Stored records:

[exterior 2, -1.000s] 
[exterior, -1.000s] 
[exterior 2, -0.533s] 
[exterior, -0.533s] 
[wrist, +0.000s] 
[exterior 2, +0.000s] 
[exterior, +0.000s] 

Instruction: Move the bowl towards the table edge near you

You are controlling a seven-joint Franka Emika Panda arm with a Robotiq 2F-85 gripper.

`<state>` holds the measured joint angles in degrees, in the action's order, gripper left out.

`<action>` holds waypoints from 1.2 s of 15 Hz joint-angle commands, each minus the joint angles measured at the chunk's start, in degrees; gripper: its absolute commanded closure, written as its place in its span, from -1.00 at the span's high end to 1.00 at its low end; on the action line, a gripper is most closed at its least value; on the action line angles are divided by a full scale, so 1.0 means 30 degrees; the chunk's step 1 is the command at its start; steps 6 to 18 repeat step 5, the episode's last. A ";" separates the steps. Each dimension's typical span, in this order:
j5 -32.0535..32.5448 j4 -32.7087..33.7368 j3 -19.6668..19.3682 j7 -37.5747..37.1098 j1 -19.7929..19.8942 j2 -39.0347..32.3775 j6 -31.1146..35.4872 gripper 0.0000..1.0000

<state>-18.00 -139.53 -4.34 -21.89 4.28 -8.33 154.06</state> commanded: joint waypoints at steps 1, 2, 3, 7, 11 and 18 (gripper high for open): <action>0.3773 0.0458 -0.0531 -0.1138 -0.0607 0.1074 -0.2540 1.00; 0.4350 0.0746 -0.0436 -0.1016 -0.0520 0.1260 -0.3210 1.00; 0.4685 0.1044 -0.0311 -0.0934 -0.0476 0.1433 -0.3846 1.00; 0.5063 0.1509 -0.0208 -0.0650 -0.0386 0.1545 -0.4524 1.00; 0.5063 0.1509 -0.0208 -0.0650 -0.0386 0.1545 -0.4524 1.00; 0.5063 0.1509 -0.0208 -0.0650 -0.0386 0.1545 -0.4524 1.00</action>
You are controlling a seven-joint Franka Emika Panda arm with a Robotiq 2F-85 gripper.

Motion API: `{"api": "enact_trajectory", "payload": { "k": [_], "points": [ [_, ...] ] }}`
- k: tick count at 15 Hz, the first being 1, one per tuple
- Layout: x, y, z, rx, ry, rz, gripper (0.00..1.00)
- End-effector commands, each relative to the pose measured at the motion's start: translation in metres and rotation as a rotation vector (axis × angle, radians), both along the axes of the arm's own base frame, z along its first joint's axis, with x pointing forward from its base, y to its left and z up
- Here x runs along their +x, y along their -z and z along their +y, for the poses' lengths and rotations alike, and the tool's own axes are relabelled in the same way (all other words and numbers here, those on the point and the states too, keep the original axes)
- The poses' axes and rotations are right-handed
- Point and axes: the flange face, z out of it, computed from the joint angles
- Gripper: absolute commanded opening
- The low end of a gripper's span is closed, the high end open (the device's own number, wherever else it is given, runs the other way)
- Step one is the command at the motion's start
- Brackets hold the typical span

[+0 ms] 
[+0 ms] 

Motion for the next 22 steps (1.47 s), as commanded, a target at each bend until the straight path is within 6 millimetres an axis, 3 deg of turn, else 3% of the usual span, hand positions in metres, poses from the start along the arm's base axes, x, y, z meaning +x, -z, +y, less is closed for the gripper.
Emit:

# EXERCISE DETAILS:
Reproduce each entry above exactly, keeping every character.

# EXERCISE OUTPUT:
[exterior 2, -1.000s] 
[exterior, -1.000s] 
[exterior 2, -0.533s] 
[exterior, -0.533s] 
[wrist, +0.000s] 
[exterior 2, +0.000s] 
[exterior, +0.000s] 

Instruction: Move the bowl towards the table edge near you

You are controlling a seven-joint Franka Emika Panda arm with a Robotiq 2F-85 gripper.

`<state>` holds the measured joint angles in degrees, in the action's order, gripper left out.

`<action>` holds waypoints from 1.2 s of 15 Hz joint-angle commands, each minus the joint angles measured at the chunk's start, in degrees; gripper: its absolute commanded closure, written as its place in its span, from -1.00 at the span's high end to 1.00 at its low end; on the action line, a gripper is most closed at its least value; on the action line angles are divided by a full scale, so 1.0 means 30 degrees; the chunk's step 1 is the command at its start; steps 6 to 18 repeat step 5, the episode's last. A ";" separates the steps. Each dimension's typical span, in this order:
j5 -32.0535..32.5448 j4 -32.7087..33.7368 j3 -19.6668..19.3682 j7 -37.5747..37.1098 j1 -19.7929..19.8942 j2 -39.0347..32.3775 j6 -31.1146..35.4872 gripper 0.0000..1.0000

<state>-18.00 -139.53 -4.34 -21.89 4.28 -8.33 154.06</state> commanded: joint waypoints at steps 1, 2, 3, 7, 11 and 18 (gripper high for open): <action>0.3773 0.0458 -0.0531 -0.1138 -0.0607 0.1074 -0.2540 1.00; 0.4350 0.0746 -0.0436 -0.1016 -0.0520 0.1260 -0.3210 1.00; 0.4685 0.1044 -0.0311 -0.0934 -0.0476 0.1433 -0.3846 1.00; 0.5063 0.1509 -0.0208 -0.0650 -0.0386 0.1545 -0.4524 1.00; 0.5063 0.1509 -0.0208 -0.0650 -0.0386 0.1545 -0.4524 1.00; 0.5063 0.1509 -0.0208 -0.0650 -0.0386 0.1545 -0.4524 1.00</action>
You are controlling a seven-joint Franka Emika Panda arm with a Robotiq 2F-85 gripper.

Motion API: `{"api": "enact_trajectory", "payload": { "k": [_], "points": [ [_, ...] ] }}`
- k: tick count at 15 Hz, the first being 1, one per tuple
- Layout: x, y, z, rx, ry, rz, gripper (0.00..1.00)
- End-effector commands, each relative to the pose measured at the motion's start: translation in metres and rotation as a rotation vector (axis × angle, radians), both along the axes of the arm's own base frame, z along its first joint's axis, with x pointing forward from its base, y to its left and z up
- Here x runs along their +x, y along their -z and z along their +y, for the poses' lengths and rotations alike, and the tool's own axes are relabelled in the same way (all other words and numbers here, those on the point and the states too, keep the original axes)
- The poses' axes and rotations are right-handed
- Point and axes: the flange face, z out of it, computed from the joint angles
- Gripper: absolute commanded opening
- The low end of a gripper's span is closed, the high end open (the device's own number, wherever else it is given, runs the other way)
- Step one is the command at the motion's start
- Brackets hold the typical span

[+0 ms] 
[+0 ms] 

Motion for the next 22 steps (1.47 s), as commanded, a target at each bend until the straight path is within 6 millimetres an axis, 3 deg of turn, else 3% of the usual span, hand positions in metres, poses from the start along the arm's base axes, x, y, z meaning +x, -z, +y, less is closed for the gripper.
Emit:

What has been written completes the answer.